**YOUR GOAL:**
Output all records below verbatim.
(DATA IN THIS EXERCISE Opens)
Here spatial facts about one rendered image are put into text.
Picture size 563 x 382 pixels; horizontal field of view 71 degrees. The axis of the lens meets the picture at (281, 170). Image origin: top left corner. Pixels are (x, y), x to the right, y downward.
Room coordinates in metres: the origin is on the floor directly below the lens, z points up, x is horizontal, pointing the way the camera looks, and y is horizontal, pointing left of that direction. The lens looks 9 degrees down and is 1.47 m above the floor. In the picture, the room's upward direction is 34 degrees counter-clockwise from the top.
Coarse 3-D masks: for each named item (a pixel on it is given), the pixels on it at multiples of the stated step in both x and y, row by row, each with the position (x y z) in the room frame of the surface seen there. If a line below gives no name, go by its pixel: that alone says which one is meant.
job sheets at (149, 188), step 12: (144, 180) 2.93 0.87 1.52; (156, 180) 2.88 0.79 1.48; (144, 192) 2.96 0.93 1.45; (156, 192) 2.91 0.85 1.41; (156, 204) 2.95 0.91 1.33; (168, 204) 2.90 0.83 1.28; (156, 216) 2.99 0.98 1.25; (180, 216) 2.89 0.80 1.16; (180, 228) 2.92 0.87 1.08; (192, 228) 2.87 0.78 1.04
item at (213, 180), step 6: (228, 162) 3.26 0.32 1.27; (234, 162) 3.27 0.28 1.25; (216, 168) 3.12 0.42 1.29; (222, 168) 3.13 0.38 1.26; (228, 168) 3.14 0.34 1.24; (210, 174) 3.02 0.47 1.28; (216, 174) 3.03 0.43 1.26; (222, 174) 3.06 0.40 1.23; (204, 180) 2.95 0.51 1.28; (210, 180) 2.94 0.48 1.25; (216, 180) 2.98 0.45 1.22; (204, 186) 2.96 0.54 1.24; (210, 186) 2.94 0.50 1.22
(DATA IN THIS EXERCISE Closes)
**RESPONSE AREA:**
Here spatial facts about one rendered image are put into text.
Picture size 563 x 382 pixels; horizontal field of view 71 degrees. The axis of the lens meets the picture at (281, 170). Image origin: top left corner. Pixels are (x, y), x to the right, y downward.
Room coordinates in metres: the origin is on the floor directly below the lens, z points up, x is horizontal, pointing the way the camera looks, and y is horizontal, pointing left of that direction. The lens looks 9 degrees down and is 1.47 m above the floor. In the picture, the room's upward direction is 34 degrees counter-clockwise from the top.
Coarse 3-D masks: for each named item (a pixel on it is given), the pixels on it at multiples of the stated step in both x and y, row by row, each with the position (x y z) in the room frame of the surface seen there. If a line below gives no name, go by its pixel: that alone says which one is meant.
job sheets at (149, 188), step 12: (144, 180) 2.93 0.87 1.52; (156, 180) 2.88 0.79 1.48; (144, 192) 2.96 0.93 1.45; (156, 192) 2.91 0.85 1.41; (156, 204) 2.95 0.91 1.33; (168, 204) 2.90 0.83 1.28; (156, 216) 2.99 0.98 1.25; (180, 216) 2.89 0.80 1.16; (180, 228) 2.92 0.87 1.08; (192, 228) 2.87 0.78 1.04
item at (213, 180), step 6: (228, 162) 3.26 0.32 1.27; (234, 162) 3.27 0.28 1.25; (216, 168) 3.12 0.42 1.29; (222, 168) 3.13 0.38 1.26; (228, 168) 3.14 0.34 1.24; (210, 174) 3.02 0.47 1.28; (216, 174) 3.03 0.43 1.26; (222, 174) 3.06 0.40 1.23; (204, 180) 2.95 0.51 1.28; (210, 180) 2.94 0.48 1.25; (216, 180) 2.98 0.45 1.22; (204, 186) 2.96 0.54 1.24; (210, 186) 2.94 0.50 1.22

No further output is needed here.